What to do ▸ Work through the lines of the material below, note those with the word "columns", and give their number, nothing else.

Dataset extract ▸
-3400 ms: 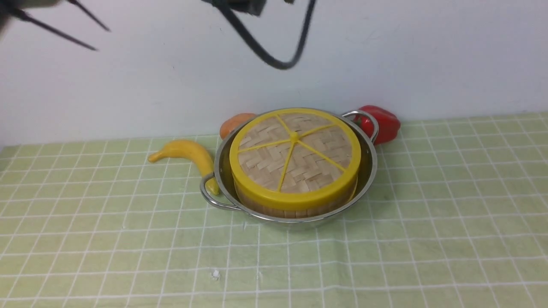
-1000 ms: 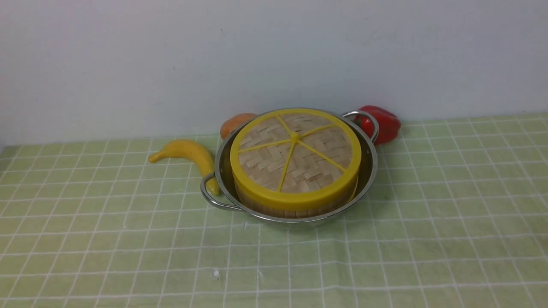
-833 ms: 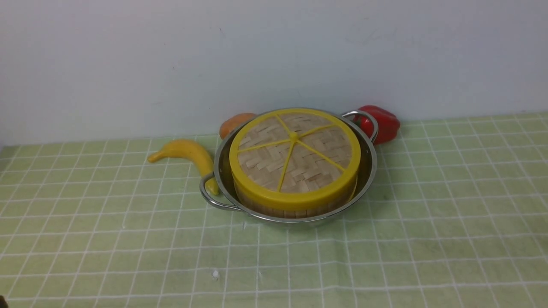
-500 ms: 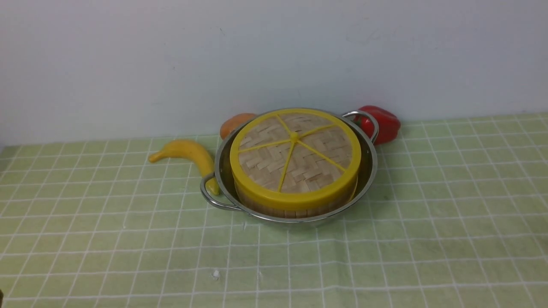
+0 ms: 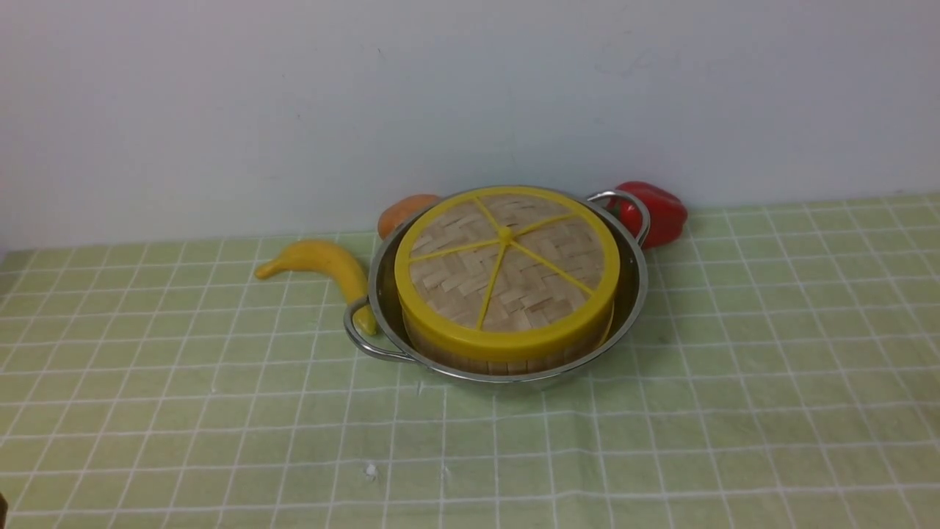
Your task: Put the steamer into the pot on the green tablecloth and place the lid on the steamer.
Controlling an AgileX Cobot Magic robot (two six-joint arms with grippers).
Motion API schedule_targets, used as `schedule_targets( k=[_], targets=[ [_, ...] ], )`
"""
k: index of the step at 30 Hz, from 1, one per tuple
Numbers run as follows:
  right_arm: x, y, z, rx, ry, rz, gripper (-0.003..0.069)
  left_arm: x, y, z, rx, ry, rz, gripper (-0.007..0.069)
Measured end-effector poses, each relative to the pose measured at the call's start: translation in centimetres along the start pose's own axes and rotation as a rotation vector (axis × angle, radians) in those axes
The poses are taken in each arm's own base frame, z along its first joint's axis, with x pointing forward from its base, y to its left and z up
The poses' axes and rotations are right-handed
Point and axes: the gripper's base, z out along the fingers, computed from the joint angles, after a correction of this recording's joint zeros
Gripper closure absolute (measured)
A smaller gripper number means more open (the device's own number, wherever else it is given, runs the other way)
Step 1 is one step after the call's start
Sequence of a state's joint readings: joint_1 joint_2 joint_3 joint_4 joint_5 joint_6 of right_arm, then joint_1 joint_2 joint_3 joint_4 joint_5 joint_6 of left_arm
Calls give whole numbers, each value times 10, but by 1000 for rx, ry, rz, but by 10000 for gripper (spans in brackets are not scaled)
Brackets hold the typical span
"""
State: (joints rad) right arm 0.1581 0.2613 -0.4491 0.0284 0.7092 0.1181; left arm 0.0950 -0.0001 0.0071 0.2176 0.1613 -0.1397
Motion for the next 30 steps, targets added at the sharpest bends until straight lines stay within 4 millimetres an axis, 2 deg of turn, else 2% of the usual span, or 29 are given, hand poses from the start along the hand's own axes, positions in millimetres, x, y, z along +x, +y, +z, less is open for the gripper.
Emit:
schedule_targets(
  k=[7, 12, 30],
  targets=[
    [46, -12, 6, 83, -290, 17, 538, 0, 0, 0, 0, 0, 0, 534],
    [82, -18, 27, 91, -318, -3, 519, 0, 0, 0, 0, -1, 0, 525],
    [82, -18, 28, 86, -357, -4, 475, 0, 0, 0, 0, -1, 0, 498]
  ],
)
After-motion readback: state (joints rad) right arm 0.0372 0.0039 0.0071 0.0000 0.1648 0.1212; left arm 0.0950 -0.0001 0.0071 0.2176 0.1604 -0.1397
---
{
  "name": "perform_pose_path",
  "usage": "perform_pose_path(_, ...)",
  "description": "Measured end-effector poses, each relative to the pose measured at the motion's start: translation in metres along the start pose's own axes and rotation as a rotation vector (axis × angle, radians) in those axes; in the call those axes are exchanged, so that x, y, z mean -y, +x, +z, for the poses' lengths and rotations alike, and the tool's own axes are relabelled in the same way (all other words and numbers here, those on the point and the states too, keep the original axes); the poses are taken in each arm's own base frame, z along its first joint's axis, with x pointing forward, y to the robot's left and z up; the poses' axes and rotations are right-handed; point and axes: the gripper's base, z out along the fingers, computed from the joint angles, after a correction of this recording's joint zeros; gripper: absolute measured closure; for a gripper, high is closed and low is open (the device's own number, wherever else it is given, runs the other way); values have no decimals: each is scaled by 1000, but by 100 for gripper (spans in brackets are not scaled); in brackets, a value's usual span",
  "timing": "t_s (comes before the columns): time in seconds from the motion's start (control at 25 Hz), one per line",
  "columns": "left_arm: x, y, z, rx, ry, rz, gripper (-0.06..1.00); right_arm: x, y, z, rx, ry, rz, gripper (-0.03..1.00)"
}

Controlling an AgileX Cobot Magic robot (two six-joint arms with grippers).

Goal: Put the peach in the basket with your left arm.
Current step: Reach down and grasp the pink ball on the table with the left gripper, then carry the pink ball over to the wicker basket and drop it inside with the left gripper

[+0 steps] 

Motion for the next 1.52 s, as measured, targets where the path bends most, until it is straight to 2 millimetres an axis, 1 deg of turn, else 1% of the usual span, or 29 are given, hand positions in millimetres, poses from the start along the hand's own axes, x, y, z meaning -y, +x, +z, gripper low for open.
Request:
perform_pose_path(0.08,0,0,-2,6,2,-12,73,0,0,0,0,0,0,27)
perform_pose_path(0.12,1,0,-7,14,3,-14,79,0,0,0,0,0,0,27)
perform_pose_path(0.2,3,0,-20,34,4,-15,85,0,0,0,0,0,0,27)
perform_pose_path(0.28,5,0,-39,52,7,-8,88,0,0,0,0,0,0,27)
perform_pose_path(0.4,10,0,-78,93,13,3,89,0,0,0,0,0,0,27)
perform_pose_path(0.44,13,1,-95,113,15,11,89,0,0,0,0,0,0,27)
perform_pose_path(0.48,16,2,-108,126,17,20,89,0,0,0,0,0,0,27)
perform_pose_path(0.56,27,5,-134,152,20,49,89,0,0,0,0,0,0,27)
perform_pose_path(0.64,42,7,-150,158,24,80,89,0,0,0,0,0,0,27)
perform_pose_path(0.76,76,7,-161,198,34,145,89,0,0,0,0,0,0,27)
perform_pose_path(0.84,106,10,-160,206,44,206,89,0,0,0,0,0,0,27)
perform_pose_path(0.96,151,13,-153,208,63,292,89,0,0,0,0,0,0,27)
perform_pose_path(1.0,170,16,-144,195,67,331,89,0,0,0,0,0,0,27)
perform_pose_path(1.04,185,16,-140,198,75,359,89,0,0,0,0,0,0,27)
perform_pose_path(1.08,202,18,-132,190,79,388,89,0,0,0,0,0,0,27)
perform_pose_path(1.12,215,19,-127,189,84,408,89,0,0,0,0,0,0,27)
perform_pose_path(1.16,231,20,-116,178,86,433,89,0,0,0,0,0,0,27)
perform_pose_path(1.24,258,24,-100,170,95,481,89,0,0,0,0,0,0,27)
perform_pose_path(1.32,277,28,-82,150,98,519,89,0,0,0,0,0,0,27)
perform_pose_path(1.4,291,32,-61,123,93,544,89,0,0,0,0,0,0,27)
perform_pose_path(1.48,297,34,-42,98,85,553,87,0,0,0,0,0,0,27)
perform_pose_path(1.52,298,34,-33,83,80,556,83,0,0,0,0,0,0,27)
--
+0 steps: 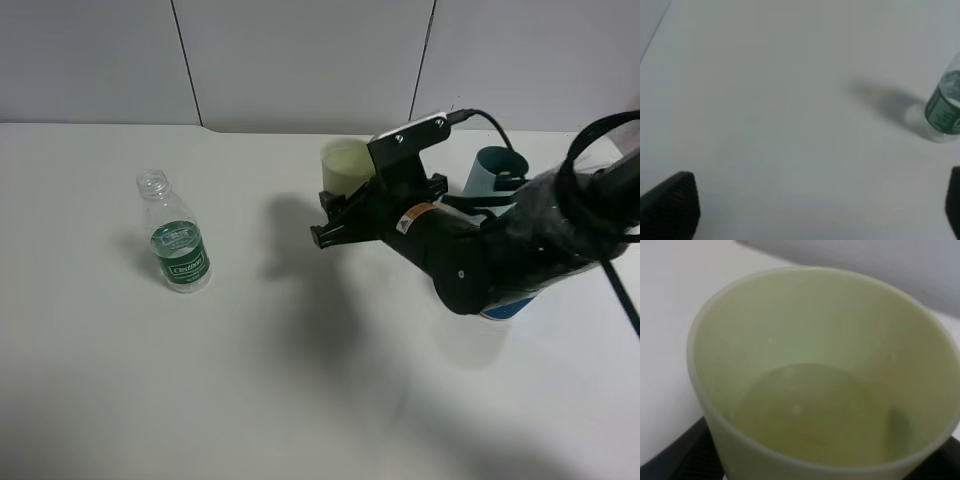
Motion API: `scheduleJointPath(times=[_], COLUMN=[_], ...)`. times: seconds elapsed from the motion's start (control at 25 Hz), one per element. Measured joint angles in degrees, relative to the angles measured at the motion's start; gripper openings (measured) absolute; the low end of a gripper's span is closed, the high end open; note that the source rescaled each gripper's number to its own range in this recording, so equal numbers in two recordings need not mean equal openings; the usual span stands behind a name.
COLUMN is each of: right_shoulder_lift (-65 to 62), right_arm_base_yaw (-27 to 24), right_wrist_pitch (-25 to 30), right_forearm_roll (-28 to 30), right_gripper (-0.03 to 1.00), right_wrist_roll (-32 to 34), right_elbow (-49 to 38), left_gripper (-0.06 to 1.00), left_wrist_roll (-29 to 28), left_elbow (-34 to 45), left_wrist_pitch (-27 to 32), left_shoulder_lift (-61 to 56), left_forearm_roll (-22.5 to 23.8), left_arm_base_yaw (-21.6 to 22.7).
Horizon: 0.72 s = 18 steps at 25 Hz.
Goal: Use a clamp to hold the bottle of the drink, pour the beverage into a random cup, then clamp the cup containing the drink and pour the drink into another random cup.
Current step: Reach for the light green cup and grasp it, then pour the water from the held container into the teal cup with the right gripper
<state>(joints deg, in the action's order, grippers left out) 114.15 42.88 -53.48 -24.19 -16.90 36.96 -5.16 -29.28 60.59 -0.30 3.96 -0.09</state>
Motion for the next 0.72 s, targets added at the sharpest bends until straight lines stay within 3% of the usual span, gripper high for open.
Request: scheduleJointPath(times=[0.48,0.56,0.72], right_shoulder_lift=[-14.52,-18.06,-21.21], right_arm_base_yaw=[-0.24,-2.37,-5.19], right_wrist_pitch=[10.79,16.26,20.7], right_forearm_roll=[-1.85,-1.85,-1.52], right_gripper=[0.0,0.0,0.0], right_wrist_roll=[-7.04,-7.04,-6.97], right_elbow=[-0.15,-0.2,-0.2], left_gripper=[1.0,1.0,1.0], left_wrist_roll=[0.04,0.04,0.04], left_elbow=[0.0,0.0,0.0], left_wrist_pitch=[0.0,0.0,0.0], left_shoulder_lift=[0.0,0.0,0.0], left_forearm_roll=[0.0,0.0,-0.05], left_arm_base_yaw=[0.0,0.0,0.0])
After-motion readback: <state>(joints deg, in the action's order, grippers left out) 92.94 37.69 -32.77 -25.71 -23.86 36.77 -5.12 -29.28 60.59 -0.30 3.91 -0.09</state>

Task output ▸ 2